Она была высока и полна, с черными зубами, одета по-городски; платье у ней назади не сходилось на четверть; волосы, в которых торчала роговая гребенка, были растрепаны, отчего ее грубое лицо приняло страшное выражение. Сильно топая ногами в шерстяных спустившихся чулках, она подошла к двери и, высунув голову, внимательно оглядела меня.
– Кого вам, батюшка, угодно? – спросила она с тривиальной любезностью.
– Господина Душникова, – отвечал я сердито.
Распахнув дверь во всю ширину, хозяйка явилась в кухню и, то приподнимая, то погружая глубоко свою неуклюжую роговую гребенку, с наслаждением чесала голову.
– Да здесь, что ли?
– Пожалуйте сюда! – ласково сказала она и отворила дверь в сени.
Мы поднялись еще несколько ступенек. Хозяйка бойко отворила дверь и повелительно крикнула в комнату:
– Семен Никитич, вас спрашивают!.. Пожалуйте-с, – прибавила она, приглашая меня войти. – Ну, скорее, скорее, господин ждет!
И она с ворчаньем спустилась с лестницы.
Я вошел в комнату, если так можно назвать грязный чулан, и заметил, что портретист, спрятавшись за дверью, торопился надеть свой засаленный сюртук; но рукав вывернулся; портретист никак не мог найти его.
– Не беспокойтесь! – сказал я, заметив, что пот выступил у него на лбу.
Портретист принялся кланяться. Я оглядел комнату, и дрожь пробежала по моему телу. Несмотря на лето, в ней было сыро и мрачно. Единственное окно, завешенное дырявым передником, слабо освещало грязную, оборванную мебель: кожаный диван с деревянной спинкой и ситцевой подушкой, хранившей свежие следы головы несчастного портретиста, два стула и длинный простой стол, на котором вместе с красками валялись объедки пирога и балалайка. На мольберте висел старый жилет и шейный платок, в углу стоял полуразвалившийся комод – вот и все… Да, я еще забыл сказать, что пол и потолок совершенно покривились на один бок.
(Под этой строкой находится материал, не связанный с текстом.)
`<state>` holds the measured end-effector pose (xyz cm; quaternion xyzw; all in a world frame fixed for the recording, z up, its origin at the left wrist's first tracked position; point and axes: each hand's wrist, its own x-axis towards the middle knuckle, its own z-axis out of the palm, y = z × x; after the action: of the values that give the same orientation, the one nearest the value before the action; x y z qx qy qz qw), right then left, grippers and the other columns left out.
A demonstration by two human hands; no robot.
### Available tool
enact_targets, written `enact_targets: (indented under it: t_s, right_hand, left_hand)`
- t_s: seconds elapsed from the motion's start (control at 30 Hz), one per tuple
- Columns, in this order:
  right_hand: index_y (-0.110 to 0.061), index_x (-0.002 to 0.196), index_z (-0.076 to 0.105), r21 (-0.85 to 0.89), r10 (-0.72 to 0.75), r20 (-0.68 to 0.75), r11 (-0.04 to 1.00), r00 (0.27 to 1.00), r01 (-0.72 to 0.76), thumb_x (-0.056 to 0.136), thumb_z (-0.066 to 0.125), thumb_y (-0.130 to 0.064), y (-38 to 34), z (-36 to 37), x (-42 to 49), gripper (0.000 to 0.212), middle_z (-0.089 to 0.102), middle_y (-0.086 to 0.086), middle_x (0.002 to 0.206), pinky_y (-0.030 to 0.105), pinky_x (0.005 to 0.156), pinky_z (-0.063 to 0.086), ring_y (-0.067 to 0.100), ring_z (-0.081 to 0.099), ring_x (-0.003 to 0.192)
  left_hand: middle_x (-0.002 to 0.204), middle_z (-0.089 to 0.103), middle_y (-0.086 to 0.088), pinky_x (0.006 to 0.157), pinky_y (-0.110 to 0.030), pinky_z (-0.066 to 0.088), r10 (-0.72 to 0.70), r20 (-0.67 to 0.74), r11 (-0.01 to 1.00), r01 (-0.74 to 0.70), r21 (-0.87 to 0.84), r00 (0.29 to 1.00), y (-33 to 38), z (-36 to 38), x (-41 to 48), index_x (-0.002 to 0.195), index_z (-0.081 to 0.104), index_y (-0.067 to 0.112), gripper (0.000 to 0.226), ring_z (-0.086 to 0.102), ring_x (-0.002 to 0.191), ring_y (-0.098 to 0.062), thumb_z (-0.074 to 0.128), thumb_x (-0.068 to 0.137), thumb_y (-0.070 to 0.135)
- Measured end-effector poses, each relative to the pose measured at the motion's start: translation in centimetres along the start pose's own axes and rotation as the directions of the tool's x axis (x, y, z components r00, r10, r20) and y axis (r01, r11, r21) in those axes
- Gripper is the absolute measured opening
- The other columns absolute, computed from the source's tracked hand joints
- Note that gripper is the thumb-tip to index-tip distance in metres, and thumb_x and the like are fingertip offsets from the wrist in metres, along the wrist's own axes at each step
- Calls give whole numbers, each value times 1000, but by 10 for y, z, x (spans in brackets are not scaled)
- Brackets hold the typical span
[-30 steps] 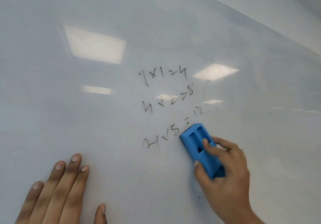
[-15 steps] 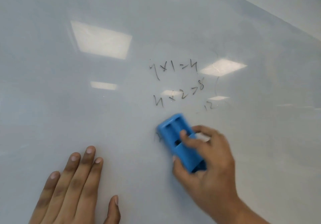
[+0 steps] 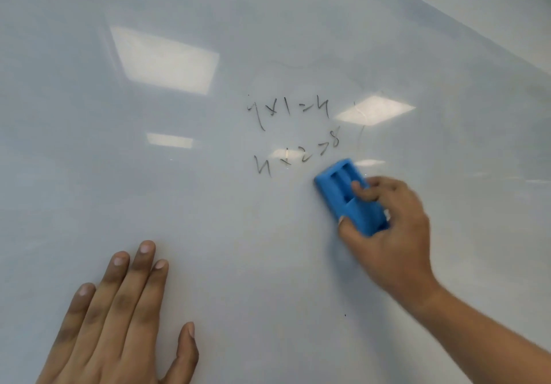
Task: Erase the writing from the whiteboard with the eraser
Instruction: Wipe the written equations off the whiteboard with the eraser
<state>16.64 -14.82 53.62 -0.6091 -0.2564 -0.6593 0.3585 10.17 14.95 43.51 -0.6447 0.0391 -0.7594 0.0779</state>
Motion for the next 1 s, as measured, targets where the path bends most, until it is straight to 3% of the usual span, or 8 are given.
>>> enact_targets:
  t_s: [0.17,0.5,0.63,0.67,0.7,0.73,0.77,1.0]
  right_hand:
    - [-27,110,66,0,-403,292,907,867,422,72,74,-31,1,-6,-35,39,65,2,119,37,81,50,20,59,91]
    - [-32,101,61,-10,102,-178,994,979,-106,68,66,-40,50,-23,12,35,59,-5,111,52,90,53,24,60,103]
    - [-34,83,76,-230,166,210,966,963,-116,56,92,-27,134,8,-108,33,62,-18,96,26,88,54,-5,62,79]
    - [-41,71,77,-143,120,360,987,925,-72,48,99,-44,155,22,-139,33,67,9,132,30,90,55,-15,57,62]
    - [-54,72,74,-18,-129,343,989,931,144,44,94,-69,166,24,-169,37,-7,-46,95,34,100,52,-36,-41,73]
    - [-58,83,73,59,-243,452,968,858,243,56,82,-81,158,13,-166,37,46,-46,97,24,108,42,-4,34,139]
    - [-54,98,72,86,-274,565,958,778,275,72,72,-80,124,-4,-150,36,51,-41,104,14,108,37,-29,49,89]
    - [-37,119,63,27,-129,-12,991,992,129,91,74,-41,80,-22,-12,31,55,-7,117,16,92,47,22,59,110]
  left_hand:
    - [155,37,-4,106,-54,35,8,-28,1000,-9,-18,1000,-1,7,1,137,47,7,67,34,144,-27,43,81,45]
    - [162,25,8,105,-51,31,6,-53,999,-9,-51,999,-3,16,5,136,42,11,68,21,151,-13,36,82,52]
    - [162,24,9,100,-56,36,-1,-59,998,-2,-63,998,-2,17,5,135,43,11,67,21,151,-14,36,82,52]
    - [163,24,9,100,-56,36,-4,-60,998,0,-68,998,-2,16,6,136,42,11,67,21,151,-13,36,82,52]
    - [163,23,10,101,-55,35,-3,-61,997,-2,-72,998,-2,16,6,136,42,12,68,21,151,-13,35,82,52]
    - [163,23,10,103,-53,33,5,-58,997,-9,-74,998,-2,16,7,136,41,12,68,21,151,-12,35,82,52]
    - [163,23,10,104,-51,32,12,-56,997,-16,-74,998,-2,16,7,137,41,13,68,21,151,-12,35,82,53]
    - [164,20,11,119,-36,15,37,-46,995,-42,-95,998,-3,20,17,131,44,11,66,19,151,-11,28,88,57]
Вышедши из засады и поклонившись мне в сотый раз, портретист схватился за стул, вытер его полою своего сюртука и предложил мне. Потом он кинулся прибирать на столе, обнаруживая такую мучительную суетливость, что я раскаялся, зачем пришел к нему.
– Я думаю, вам здесь очень дурно работать? – сказал я, приняв на себя роль хозяина и усадив портретиста.
– Нет-с… то есть очень-с.
И портретист оглядел свою комнату с таким видом, как будто прежде и не подозревал, что мастерская его не очень удобна.
– Позволите посмотреть? – - спросил я, протянув руку к листу, на котором заметил какую-то фигуру. – Господи! да это я! – вызвалось у меня невольно.
Портретист сконфузился и, выдвинув ящик у стола, достал оттуда тетрадь вроде альбома и предложил мне. Я начал рассматривать альбом; много было хорошего. Больше всего поразило меня смуглое лицо молодой женщины, которое повторялось беспрестанно; в этом оригинальном лице было что-то привлекательное и страшное.
Между тем портретист, прибирая комнату, нечаянно толкнул какую-то стеклянную посудину и сильно сконфузился. Желая показать ему, будто я не слыхал этого обличительного звука, я спросил, указывая на смуглую женщину:
– Позвольте узнать, чей это портрет?
Заглянув в тетрадь, портретист ахнул, вырвал у меня альбом и, судорожно повертывая его, весь бледный, пробормотал:
– Извините-с… я ошибся, это так… я сам для себя…
– Ничего-с, помилуйте!
– Вот извольте другую.
И он подал мне другую тетрадь. Я пересмотрел все и окончательно убедился, что несчастный портретист при других обстоятельствах мог быть великим художником. Тут случайно бросилась мне в глаза довольно большая картина, стоявшая в темном углу и повернутая к стене.